Re: [PATCH] ndctl: add a BTT check utility

From: "Verma, Vishal L" <vishal.l.verma-ral2JQCrhuEAvxtiuMwx3w@public.gmane.org>
To: "jmoyer-H+wXaHxf7aLQT0dZR+AlfA@public.gmane.org"
	<jmoyer-H+wXaHxf7aLQT0dZR+AlfA@public.gmane.org>
Cc: "linux-nvdimm-y27Ovi1pjclAfugRpC6u6w@public.gmane.org"
	<linux-nvdimm-y27Ovi1pjclAfugRpC6u6w@public.gmane.org>
Subject: Re: [PATCH] ndctl: add a BTT check utility
Date: Tue, 24 Jan 2017 20:59:40 +0000	[thread overview]
Message-ID: <1485291510.4857.8.camel@intel.com> (raw)
In-Reply-To: <x49vat5ljtz.fsf-RRHT56Q3PSP4kTEheFKJxxDDeQx5vsVwAInAS/Ez/D0@public.gmane.org>

On Mon, 2017-01-23 at 13:20 -0500, Jeff Moyer wrote:
> 
> 
> OK, yeah, let's definitely put tests in the tree for anything that is
> easy to do.  Can't we create test nfits large enough for multiple
> arenas?  One thing we could do is keep around bogus metadata images
> and
> just shove them into the raw device.  Only if that's easier than
> programmatically perturbuing things.
> 
> Also, we may consider a btt metadata dump utility, much like file
> systems have.1

Yep I will work on tests. No, the ARENA_MAX_SIZE is 512G, so the kernel
won't create a second arena unless the namespace is larger than that,
and nfit_test namespaces are only 32M or so..
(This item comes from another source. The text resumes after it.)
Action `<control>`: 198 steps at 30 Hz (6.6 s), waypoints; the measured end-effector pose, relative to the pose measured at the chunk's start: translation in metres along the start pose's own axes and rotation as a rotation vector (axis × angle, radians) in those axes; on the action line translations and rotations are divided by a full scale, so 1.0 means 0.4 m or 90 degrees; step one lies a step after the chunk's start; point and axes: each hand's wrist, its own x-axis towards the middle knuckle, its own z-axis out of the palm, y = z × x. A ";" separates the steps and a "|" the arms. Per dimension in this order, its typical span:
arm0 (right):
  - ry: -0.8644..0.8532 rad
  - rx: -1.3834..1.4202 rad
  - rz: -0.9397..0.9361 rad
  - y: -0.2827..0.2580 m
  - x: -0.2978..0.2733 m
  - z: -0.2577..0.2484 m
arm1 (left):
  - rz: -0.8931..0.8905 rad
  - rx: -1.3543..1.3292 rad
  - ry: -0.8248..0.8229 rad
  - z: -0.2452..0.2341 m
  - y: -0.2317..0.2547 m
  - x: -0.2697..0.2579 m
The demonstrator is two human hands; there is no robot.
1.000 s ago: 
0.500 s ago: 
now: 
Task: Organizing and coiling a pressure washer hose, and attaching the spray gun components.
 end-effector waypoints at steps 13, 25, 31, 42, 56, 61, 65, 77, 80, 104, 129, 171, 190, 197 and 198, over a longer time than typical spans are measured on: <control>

Dan and I were also talking about a a metadata dump utility similar to
filesystems. I'll work on this next.

> 
> > > Checking should not be an optional feature.  Just always build it
> > > in.
> > 
> > You mean checking metadata when bringing up the namespace? The
> > kernel
> > does essential checks of course, but do you mean the more involved
> > ones
> > like log/map entry bounds, the backup info block etc?
> 
> I mean't the "check" ndctl command shouldn't be selectable via
> configure.  I think Dan had the same comment.

Ah yes I'll make that change.

> 
> > > There seems to be a lot of repeated code sequences around reading
> > > and
> > > verifying the btt info blocks.  Perhaps that can be factored
> > > out?  Maybe
> > > get rid of the first_sb special snowflake and roll that into the
> > > arena
> > > discovery?
> 
> You didn't comment on this one... did you miss it, or will you
> investigate, or do you think it's a bogus comment?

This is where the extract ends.